#### Task prompt
Pick out all lines with the word "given" from the records that follow.

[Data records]

════════════════

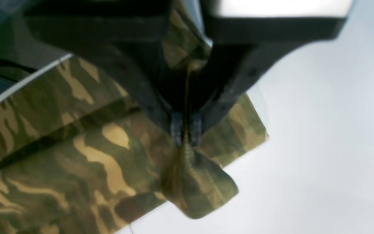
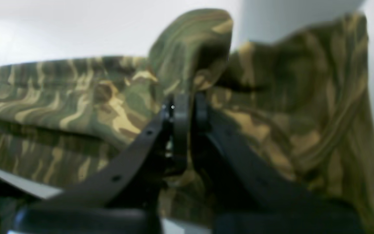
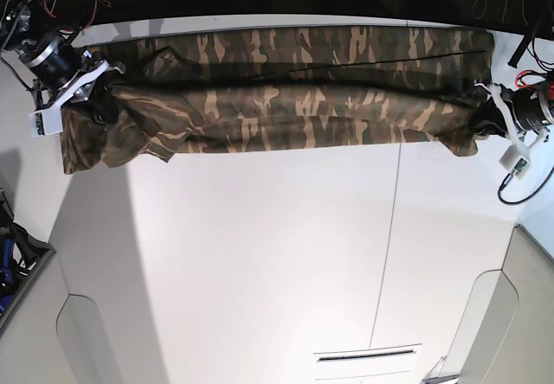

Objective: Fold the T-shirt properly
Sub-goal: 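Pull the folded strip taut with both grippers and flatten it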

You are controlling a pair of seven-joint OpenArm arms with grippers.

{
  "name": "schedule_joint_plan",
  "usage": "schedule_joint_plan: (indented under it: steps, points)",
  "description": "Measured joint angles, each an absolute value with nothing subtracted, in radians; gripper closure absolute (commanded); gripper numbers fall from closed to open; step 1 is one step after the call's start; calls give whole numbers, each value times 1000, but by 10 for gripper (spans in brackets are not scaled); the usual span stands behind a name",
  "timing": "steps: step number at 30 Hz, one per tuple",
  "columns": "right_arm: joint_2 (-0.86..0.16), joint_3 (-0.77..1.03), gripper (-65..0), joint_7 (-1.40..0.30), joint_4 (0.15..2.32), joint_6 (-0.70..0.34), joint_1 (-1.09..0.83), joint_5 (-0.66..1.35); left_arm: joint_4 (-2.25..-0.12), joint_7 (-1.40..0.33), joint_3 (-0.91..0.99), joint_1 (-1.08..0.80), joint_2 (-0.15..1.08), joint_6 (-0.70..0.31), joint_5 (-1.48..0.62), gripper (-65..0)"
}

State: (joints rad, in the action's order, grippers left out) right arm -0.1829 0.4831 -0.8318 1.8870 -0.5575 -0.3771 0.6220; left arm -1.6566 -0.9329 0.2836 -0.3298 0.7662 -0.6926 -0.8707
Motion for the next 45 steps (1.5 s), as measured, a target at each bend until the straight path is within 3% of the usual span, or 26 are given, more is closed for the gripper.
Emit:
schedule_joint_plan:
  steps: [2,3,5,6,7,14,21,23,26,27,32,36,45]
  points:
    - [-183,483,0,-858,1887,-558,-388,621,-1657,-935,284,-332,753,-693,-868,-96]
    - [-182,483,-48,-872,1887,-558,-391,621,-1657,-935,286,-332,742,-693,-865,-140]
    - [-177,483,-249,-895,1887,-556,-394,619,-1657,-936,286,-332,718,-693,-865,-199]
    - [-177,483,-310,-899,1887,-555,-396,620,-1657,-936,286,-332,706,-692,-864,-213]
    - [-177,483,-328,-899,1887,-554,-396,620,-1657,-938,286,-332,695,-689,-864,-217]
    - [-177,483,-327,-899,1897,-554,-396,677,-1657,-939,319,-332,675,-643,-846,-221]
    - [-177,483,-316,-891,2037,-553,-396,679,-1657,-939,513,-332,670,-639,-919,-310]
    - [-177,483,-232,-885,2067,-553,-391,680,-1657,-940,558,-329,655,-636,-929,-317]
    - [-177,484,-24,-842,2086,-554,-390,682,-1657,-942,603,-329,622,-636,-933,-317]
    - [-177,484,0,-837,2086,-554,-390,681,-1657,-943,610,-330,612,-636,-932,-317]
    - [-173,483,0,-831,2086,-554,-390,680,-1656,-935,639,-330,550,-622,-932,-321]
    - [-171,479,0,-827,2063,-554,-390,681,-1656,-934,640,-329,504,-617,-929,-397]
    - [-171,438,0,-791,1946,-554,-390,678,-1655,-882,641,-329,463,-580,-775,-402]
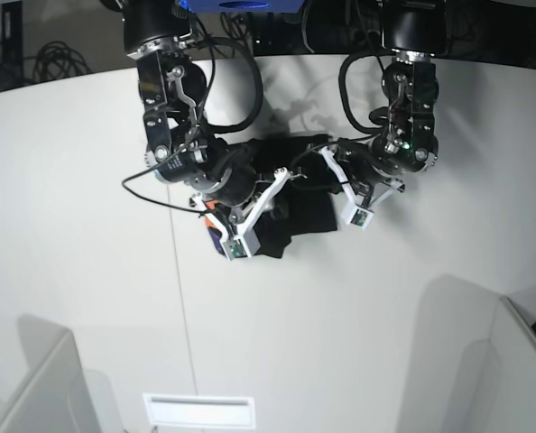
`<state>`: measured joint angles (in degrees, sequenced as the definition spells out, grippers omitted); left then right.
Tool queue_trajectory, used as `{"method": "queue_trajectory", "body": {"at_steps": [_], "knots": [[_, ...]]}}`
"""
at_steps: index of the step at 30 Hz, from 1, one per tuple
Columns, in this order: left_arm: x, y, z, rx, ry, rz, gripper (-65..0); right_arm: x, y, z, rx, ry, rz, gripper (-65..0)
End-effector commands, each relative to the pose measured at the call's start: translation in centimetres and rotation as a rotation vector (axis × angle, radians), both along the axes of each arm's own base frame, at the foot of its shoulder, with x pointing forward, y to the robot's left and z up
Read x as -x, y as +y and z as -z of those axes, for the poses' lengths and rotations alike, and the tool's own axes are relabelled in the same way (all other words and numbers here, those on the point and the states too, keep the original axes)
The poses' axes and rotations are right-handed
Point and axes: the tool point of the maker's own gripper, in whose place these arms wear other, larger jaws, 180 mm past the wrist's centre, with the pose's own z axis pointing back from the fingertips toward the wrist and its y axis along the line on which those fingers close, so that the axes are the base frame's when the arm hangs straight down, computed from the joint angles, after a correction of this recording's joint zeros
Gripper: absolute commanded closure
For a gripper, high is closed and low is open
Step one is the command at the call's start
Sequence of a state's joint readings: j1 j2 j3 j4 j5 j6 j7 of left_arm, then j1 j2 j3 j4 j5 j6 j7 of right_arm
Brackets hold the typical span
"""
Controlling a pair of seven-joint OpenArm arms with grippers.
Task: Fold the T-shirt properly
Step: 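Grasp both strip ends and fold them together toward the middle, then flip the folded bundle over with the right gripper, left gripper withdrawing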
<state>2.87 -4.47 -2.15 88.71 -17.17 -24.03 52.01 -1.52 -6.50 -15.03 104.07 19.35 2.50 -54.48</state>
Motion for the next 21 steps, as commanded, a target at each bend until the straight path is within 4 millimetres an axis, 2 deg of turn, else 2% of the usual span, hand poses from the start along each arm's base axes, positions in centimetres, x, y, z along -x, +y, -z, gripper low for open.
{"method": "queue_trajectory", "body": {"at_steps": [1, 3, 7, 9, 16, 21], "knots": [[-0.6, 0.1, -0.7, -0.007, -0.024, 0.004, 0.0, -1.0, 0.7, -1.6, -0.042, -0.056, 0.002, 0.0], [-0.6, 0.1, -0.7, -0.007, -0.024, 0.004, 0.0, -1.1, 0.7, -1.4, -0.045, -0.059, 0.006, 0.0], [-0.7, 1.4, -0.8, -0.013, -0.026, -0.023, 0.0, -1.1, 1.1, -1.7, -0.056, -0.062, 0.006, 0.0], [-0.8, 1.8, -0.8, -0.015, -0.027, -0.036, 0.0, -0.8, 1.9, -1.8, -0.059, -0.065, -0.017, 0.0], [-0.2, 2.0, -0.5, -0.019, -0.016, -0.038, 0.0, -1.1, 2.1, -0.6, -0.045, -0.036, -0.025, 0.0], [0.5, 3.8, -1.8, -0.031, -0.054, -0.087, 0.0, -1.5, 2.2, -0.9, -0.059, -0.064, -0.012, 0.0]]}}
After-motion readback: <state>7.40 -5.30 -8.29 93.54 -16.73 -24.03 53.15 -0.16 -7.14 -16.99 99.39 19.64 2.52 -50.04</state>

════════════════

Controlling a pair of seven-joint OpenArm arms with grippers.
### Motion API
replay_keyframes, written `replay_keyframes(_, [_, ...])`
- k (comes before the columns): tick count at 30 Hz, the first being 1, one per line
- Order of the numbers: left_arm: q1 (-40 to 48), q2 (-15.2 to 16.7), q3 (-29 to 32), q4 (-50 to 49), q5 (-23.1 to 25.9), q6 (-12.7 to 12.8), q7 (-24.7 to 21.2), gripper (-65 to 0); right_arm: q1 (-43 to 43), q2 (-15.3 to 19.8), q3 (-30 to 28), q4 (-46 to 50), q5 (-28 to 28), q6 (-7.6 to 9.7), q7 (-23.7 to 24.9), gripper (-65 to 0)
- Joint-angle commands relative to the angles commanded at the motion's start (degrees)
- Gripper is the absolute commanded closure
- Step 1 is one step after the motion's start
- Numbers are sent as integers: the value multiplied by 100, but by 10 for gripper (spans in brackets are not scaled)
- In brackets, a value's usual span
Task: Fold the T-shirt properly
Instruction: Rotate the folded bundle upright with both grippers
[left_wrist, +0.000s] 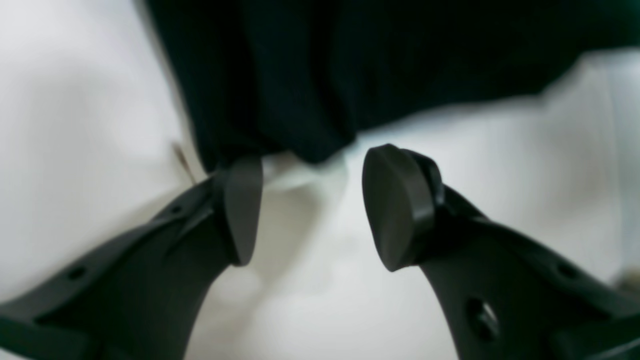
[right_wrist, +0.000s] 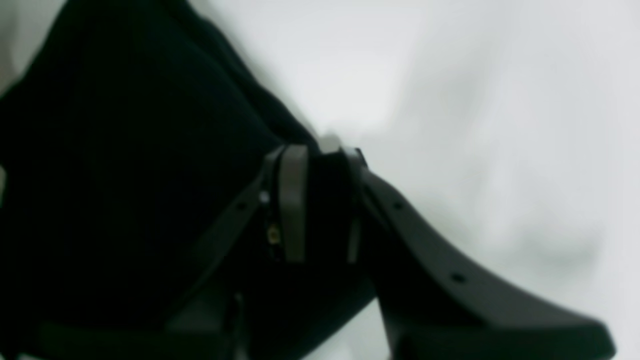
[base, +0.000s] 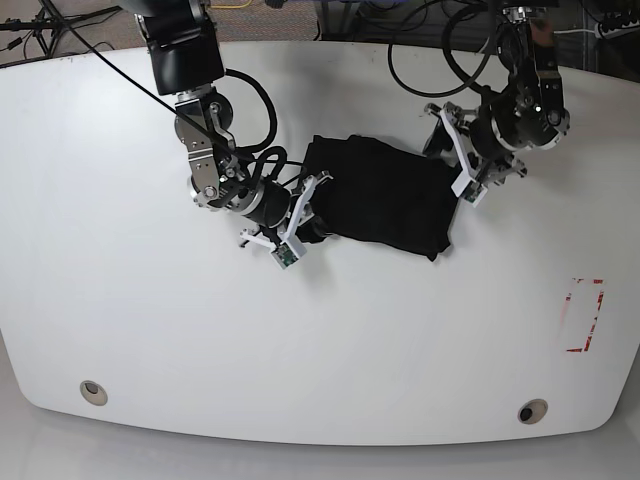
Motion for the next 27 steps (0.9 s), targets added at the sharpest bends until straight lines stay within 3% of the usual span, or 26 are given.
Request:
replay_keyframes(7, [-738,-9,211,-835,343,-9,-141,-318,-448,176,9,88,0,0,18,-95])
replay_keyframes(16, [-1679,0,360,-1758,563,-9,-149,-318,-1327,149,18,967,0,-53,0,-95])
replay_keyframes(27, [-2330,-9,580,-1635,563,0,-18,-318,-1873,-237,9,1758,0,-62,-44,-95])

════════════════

#### Result
Motion for the next 45 steps (1.5 s), as measured, a target at each bend until the straight path is within 3% of the usual span, or 26 are given, more is closed for the gripper.
Motion for the next 27 steps (0.9 s), targets added at the sharpest bends until straight lines stay within 3% of the usual span, or 26 are given.

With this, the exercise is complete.